**Provided material:**

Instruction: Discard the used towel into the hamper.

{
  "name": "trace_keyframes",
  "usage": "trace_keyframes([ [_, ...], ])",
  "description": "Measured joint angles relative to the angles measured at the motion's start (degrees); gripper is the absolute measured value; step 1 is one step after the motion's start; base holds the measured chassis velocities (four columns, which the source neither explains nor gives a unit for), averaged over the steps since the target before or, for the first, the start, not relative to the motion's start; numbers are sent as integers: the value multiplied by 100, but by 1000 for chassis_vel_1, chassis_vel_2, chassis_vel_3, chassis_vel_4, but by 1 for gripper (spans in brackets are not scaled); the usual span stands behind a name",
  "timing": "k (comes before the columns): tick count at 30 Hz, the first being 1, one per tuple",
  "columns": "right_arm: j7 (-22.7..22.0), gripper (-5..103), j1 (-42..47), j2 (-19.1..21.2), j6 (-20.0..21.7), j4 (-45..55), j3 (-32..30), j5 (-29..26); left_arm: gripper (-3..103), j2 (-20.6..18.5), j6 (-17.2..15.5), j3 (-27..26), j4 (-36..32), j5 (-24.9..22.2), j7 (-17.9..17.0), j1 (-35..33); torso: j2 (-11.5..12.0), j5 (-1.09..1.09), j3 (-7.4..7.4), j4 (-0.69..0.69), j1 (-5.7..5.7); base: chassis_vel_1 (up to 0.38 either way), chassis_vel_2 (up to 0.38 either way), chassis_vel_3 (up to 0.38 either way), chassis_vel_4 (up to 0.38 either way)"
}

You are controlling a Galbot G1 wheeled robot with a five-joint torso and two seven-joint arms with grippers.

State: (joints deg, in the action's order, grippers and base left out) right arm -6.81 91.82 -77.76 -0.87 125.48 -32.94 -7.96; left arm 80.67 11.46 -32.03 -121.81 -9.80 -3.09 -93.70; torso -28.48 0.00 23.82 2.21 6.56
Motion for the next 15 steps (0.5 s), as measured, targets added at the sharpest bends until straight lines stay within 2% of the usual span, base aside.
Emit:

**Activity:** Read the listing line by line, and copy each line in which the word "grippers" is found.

**Response for this exercise:**
You are controlling a Galbot G1 wheeled robot with a five-joint torso and two seven-joint arms with grippers.
State: (joints deg, in the action's order, grippers and base left out) right arm -6.81 91.82 -77.76 -0.87 125.48 -32.94 -7.96; left arm 80.67 11.46 -32.03 -121.81 -9.80 -3.09 -93.70; torso -28.48 0.00 23.82 2.21 6.56

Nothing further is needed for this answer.